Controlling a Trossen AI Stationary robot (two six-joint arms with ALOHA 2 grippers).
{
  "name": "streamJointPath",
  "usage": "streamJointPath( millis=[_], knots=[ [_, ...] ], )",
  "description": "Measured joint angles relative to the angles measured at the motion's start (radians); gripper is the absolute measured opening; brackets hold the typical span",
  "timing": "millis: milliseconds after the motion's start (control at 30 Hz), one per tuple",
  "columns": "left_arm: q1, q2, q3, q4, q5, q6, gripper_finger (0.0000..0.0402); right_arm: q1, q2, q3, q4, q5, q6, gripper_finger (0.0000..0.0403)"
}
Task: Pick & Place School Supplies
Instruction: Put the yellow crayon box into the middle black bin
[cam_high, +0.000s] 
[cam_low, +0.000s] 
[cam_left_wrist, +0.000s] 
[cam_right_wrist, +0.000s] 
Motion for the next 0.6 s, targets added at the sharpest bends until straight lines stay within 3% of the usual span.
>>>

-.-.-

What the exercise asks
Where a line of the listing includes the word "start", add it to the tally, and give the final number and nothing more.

Reply
2